From July to November 2016, we will be holding a variety of different events across the GP surgeries, such as photography and drawing workshops. We will also be working with Patient Participation Groups and health care staff attached to the GP surgeries.

We have been working with members of Bromley by Bow’s local community to form the People’s Group, which has become a steering group for the project. Their contributions during the sessions have helped to form the interpretation materials for all of the artworks.

The first meeting was held in June to discuss the project and get their thoughts and ideas about the Wallace Collection, Painting in Hospitals and Tom Ellis’s work. Questions were posed to the group to stimulate discussion such as:

Can art save a life?

On the 25 July, we held our second meeting with the group to view Ellis’s painting, which had recently been installed in the waiting room. Below are a few responses from the group.

“At first I didn’t understand it, but then I started to look at it and see the different types of animals, it’s like a wild life painting.”

“To me the painting with its new shape along with the heater looked complete and peaceful. The whole colour in terms of the environment did not seem unfinished at all to me.”

The painting around a radiator is like it was always meant to be...

In the afternoon, we looked at a draft of the information leaflet, which will be available in the waiting rooms as another form of interpretation. The group came up with some really interesting feedback to improve the information sheet. They felt some necessary information had been missed by all parties which highlighted to us all the importance of audience participation.

The People’s Group next sessions will be a visit to the Wallace Collection and hopefully to all four GP surgeries to view the work.   
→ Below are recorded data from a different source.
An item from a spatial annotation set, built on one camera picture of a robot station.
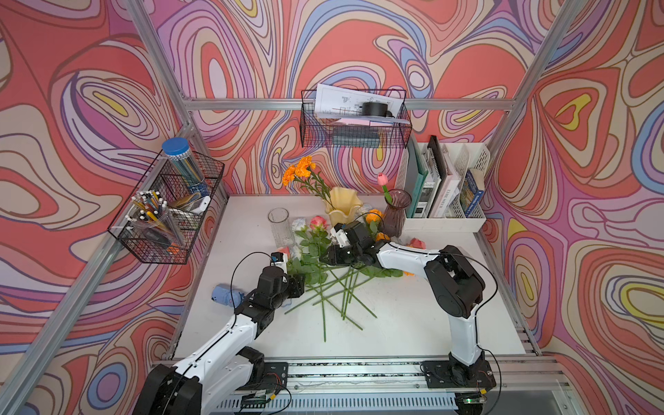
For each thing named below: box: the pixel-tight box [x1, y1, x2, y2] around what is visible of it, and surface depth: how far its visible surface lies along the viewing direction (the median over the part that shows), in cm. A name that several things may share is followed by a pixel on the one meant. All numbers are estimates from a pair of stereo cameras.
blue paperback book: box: [459, 168, 486, 218], surface depth 104 cm
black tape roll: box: [361, 102, 396, 119], surface depth 84 cm
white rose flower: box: [291, 217, 307, 231], surface depth 105 cm
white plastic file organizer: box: [395, 141, 491, 234], surface depth 103 cm
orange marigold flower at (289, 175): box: [281, 165, 296, 186], surface depth 84 cm
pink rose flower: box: [309, 215, 330, 232], surface depth 107 cm
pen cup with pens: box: [125, 190, 185, 249], surface depth 63 cm
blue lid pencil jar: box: [161, 137, 210, 197], surface depth 75 cm
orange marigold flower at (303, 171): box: [282, 155, 335, 211], surface depth 86 cm
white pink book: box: [428, 144, 461, 219], surface depth 95 cm
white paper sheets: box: [314, 83, 411, 125], surface depth 88 cm
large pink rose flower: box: [406, 236, 427, 250], surface depth 100 cm
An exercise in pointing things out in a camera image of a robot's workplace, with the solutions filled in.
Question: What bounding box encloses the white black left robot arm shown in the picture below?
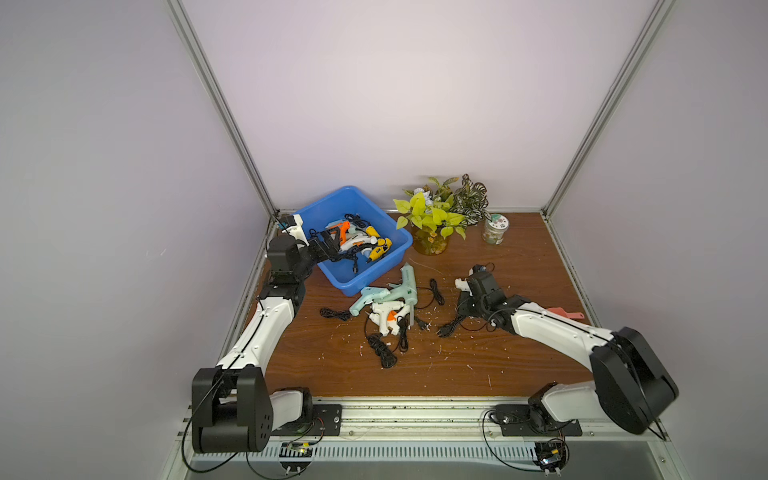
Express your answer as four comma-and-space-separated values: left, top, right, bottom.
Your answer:
190, 226, 328, 454

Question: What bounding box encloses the pink plastic scoop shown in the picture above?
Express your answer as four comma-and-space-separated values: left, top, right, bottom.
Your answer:
547, 307, 586, 321

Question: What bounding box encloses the green leafy potted plant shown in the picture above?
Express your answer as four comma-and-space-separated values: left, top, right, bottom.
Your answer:
393, 177, 467, 256

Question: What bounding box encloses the long mint glue gun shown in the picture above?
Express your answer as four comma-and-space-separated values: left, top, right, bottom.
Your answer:
389, 263, 418, 327

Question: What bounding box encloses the blue plastic storage box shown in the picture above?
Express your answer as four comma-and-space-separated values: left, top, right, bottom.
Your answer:
296, 186, 413, 296

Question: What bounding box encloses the small clear glass jar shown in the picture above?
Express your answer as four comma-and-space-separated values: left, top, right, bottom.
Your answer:
483, 213, 510, 245

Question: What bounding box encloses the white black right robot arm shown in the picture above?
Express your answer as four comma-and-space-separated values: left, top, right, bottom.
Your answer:
455, 269, 679, 435

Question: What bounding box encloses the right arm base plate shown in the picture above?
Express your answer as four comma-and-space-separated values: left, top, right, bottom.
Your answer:
491, 404, 583, 437

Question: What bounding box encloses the aluminium front rail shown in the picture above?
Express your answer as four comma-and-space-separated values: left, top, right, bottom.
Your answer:
163, 397, 673, 478

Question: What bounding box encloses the striped dark leaf plant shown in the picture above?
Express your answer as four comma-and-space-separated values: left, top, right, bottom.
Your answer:
453, 174, 489, 226

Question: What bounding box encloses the white orange glue gun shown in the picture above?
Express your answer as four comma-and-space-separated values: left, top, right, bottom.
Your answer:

In July we held our first event at Mill Hill Surgery in Acton, with the West Ealing Deaf and Hard of Hearing Women’s group. Fourteen women participated in the workshops, many from different cultures. They visited Mill Hill surgery to view Ellis’s painting and then photograph the waiting room area. This was a part of a bigger four-week photography project, with Wallace Collection freelancer photographer Gisela Torre. During these sessions the group learnt photography techniques such as using reflectors and working in a team to set up shots with the aim to develop their photography skills and to create a series photographs.

The group were asked what they thought of the painting, overall they liked the work of art. Questions were asked such as “Is the work unfinished, where is the colour?” “Did a child do this?” These questions stimulated discussion amongst the group and together we talked about the work being inspired by drawings of animals made by teenagers from the Wallace Youth.  The group felt that knowing this helped them interpret the work.

The group were set the task of photographing Ellis’s painting and then setting up a photoshoot with the participants of the group modelling in waiting room. This was quite a challenge as it was a very different environment to their previous photo shoots at the Wallace Collection. For many it was the first time they had photographed a contemporary artwork.

Looking forward to August we will be working with Westminster’s Memory Café and Westminster Arts to run a session for people living with dementia at Victoria Medical Centre.